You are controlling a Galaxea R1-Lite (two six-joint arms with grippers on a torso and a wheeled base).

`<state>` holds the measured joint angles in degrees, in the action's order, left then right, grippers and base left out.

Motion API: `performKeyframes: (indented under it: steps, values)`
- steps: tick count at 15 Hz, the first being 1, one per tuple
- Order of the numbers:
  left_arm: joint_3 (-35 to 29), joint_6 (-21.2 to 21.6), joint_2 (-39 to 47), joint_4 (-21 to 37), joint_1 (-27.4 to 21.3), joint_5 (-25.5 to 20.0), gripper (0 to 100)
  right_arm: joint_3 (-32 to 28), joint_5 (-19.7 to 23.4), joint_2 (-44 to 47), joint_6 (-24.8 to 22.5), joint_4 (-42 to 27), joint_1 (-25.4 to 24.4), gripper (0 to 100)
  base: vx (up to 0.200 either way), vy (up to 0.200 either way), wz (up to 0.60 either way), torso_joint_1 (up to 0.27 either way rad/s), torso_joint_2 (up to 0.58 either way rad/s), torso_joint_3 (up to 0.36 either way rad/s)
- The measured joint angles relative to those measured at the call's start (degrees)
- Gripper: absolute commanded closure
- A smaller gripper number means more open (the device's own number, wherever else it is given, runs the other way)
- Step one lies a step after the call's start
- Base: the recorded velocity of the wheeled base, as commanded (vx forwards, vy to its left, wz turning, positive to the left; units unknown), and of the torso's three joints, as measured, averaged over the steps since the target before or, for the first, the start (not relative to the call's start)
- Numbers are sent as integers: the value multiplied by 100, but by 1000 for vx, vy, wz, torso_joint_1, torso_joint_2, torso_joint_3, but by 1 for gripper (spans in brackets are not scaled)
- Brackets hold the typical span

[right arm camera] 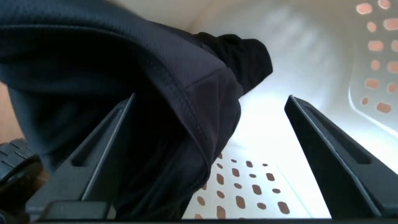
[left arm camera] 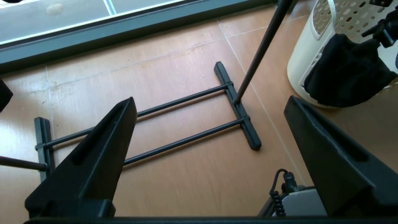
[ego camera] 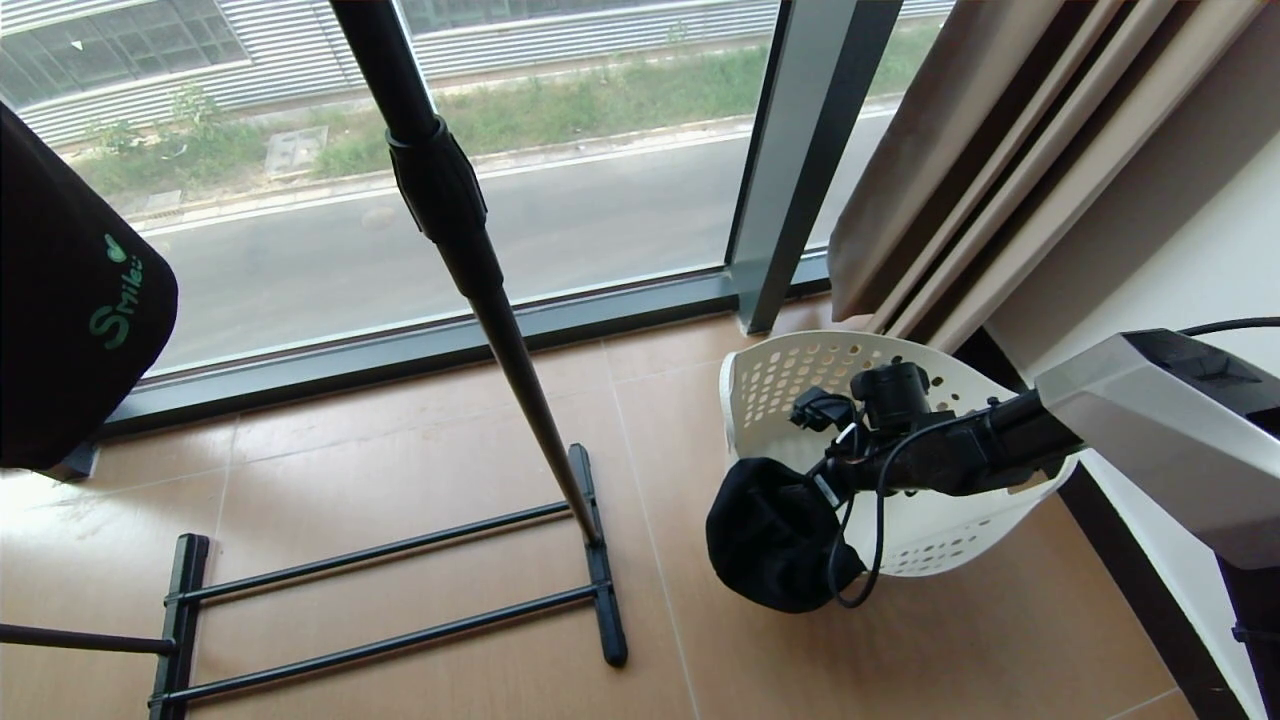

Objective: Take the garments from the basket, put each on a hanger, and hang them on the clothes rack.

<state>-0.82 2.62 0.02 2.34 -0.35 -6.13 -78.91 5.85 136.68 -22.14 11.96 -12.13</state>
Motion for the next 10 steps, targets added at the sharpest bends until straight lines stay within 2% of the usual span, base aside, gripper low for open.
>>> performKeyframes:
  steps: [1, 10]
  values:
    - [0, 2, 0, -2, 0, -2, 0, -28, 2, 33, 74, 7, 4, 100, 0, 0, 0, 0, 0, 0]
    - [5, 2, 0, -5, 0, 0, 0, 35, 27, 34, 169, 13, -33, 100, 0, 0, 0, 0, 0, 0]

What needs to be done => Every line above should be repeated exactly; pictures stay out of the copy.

Completed exercise =>
You are controlling a Galaxea R1-Lite (two six-joint arms with grippers on a torso and a wheeled base).

`<state>` holds the measured joint angles in degrees, in the action's order, left then right, grippers and base left out.

Motion API: `performKeyframes: (indented under it: steps, values)`
- steps: tick count at 15 Hz, the first being 1, one per tuple
- Order of the numbers:
  left_arm: joint_3 (-35 to 29), joint_6 (-21.2 to 21.6), joint_2 (-39 to 47), joint_4 (-21 to 37), joint_1 (-27.4 to 21.3), joint_5 (-25.5 to 20.0), gripper (0 to 100)
  right_arm: joint_3 (-32 to 28), joint_5 (-19.7 to 23.4), joint_2 (-44 to 47), joint_6 (-24.8 to 22.5), joint_4 (-42 to 27), joint_1 (-25.4 to 24.4), gripper (0 to 100)
  base: vx (up to 0.200 either way), vy (up to 0.200 either way), wz (up to 0.60 either way), torso_joint_1 (up to 0.27 either way rad/s), torso_joint_2 (up to 0.58 either way rad/s), torso_joint_3 (up to 0.36 either way rad/s)
- The measured joint angles relative to those measured at the call's start (degrees)
- Gripper: absolute commanded closure
- A smaller gripper number means more open (the device's own number, wherever else it is given, runs the other way)
- Step one lies a step after the call's start
- Base: the recorded velocity of the wheeled base, as commanded (vx forwards, vy to its left, wz turning, positive to the left; units unknown), and of the torso's three joints, as measured, averaged over the steps since the target before or, for the first, the start (not relative to the call's start)
- Numbers are sent as integers: the value multiplied by 100, but by 1000 for vx, vy, wz, torso_joint_1, torso_joint_2, torso_joint_3, but by 1 for gripper (spans in brackets are not scaled)
- Brackets hold the typical span

[right arm camera] 
[left arm camera] 
[ego camera] 

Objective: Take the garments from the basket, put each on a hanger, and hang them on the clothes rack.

<state>-0.82 2.62 0.02 2.34 -0.35 -6.13 -78.91 5.85 136.68 -22.14 11.96 -12.13</state>
Motion for the next 10 steps, targets added at the sharpest bends until straight lines stay within 2% of the usual span, base aside, gripper low for open.
>>> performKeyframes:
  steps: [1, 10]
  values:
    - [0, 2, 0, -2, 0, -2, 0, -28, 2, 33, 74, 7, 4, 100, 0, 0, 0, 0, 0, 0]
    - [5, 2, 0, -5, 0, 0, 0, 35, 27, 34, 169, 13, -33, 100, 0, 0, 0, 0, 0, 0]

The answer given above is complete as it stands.